In general, magnesium deficits are infrequent. However, many people's diets in the United States do not provide them with an adequate amount of magnesium. Magnesium can be found in its natural state in a wide variety of foods. Because of the health benefits associated with these foods, including them in your diet may facilitate the loss of weight in a manner that is not detrimental to your health.
Foods such as these are rich in magnesium:
Magnesium deficiency can be caused by a number of different health disorders, including gastrointestinal ailments such as irritable bowel syndrome (IBS), Crohn's disease, and celiac disease. Diabetes and kidney illness are only two examples of conditions that might alter the way in which your body absorbs and stores magnesium.
It's possible that stomach infections like the ones that make you throw up and have diarrhea can leave you with a temporary magnesium deficit. Consuming an excessive amount of caffeine or alcohol on a frequent basis might also have an effect on your magnesium levels.

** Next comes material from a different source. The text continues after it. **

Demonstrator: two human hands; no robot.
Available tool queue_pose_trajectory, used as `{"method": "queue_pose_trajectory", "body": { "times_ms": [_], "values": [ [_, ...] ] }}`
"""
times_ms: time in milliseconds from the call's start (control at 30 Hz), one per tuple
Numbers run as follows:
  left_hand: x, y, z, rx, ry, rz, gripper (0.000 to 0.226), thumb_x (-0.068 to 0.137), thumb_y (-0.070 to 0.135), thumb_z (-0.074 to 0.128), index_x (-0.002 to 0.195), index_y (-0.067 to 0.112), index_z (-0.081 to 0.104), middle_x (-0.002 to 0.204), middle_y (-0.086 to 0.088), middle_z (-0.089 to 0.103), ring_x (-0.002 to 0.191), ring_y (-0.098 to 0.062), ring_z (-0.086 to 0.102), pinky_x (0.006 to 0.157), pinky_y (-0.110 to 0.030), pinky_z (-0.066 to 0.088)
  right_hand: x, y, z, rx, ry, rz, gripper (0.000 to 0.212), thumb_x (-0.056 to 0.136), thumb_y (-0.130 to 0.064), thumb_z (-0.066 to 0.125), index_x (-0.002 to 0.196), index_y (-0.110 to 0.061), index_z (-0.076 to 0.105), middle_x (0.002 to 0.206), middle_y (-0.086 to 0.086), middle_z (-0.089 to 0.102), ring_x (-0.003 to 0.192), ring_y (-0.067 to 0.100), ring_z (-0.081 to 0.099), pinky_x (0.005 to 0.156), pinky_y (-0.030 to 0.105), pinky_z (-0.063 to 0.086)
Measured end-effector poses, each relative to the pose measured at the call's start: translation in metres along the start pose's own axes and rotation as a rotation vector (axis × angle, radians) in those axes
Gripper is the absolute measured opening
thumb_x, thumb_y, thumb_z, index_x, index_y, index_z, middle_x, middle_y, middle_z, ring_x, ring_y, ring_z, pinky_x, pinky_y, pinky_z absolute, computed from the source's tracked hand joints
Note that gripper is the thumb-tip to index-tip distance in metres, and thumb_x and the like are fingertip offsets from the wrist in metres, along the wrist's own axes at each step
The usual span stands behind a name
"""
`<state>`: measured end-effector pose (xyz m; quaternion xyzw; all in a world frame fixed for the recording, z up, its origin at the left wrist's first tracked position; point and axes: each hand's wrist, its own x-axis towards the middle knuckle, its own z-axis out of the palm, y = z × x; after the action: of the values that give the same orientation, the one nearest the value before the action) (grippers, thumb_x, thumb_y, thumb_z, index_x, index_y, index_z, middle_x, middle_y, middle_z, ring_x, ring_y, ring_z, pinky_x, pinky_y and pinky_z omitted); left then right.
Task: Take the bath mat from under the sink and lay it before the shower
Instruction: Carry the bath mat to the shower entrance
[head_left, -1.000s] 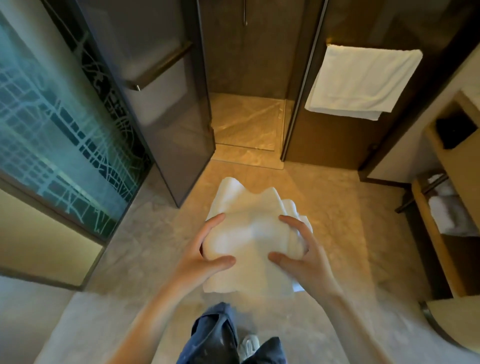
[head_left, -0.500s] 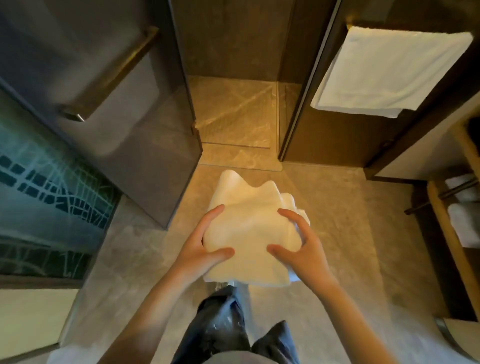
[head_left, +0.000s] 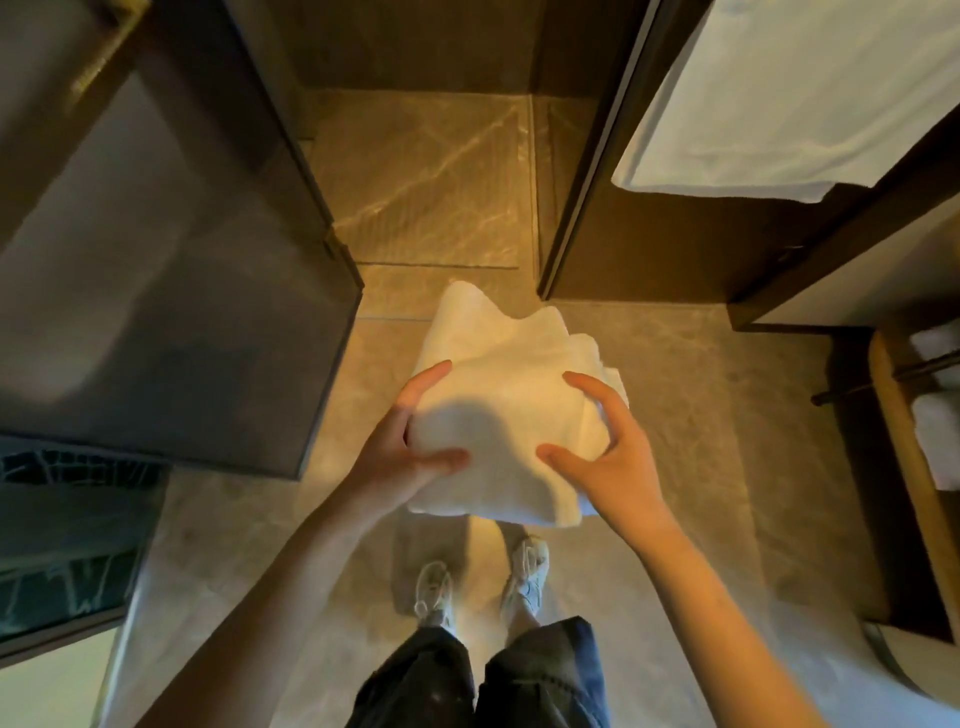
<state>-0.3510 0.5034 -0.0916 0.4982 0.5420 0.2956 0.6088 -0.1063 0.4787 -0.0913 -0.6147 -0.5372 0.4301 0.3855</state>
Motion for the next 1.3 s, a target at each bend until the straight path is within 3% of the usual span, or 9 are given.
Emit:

The following amounts of magnesium should be consumed on a daily basis, as recommended by the National Institutes of Health (NIH):
Magnesium supplements can be purchased at a wide variety of supermarkets and health food stores. In addition, there are businesses that sell them exclusively through the internet.
The following are some of the many forms that supplements can take:
Magnesium supplements come in a wide variety, and some forms are absorbed better in the body than others. Consult your physician regarding the magnesium supplement form and dosage that is most appropriate for your needs if you are interested in adding magnesium supplements to your diet.
The magnesium that is provided by supplements is both in greater quantity and in a more concentrated form than the magnesium that is provided by conventional diets; as a result, there is the potential for supplements to cause adverse consequences. These are the following:
When a supplement is taken in far larger amounts than the body ordinarily gets naturally, this practice is known as "mega-dosing," and it might result in more significant symptoms. These are the following:
If you are experiencing any of these symptoms, you should get in touch with your primary care physician or go to the nearest emergency room.
It is essential to keep in mind that the Food and Drug Administration of the United States does not oversee the regulation of dietary supplements (FDA). This indicates that it is the responsibility of individual manufacturers to ensure that their wares are suitable for consumption by humans. There is a possibility that these goods contain additional compounds that could be hazardous or that they do not contain the ingredients or dosage that they claim to contain. Make sure the firm you decide to buy from is reputable and well-known before doing business with them.
Allow the team of nutritionists here at Healthline to make suggestions for snacks for you based on the foods you like and the diet constraints you have.
Although getting the recommended daily amount of magnesium is essential for maintaining good overall health, doing so will not result in miraculous weight loss on its own. At the end of the day, a sound plan to adopt good eating habits and frequently engage in physical activity is what will ultimately lead to successful weight loss.
The medical director of the MemorialCare Center for Obesity at Orange Coast Memorial Medical Center, Peter LePort, M.D., states that he would not advocate any specific nutritional supplement for weight loss. He advises that patients take in all the necessary vitamins and minerals.
Instead, Dr. LePort advises patients to get healthy by following a healthy diet and exercise routine that is driven by their desire to feel well.
Talk to your primary care provider or a nutritionist if you are having trouble with your nutrition or losing weight. They are able to assist you in devising a healthy strategy that is tailored specifically to your needs.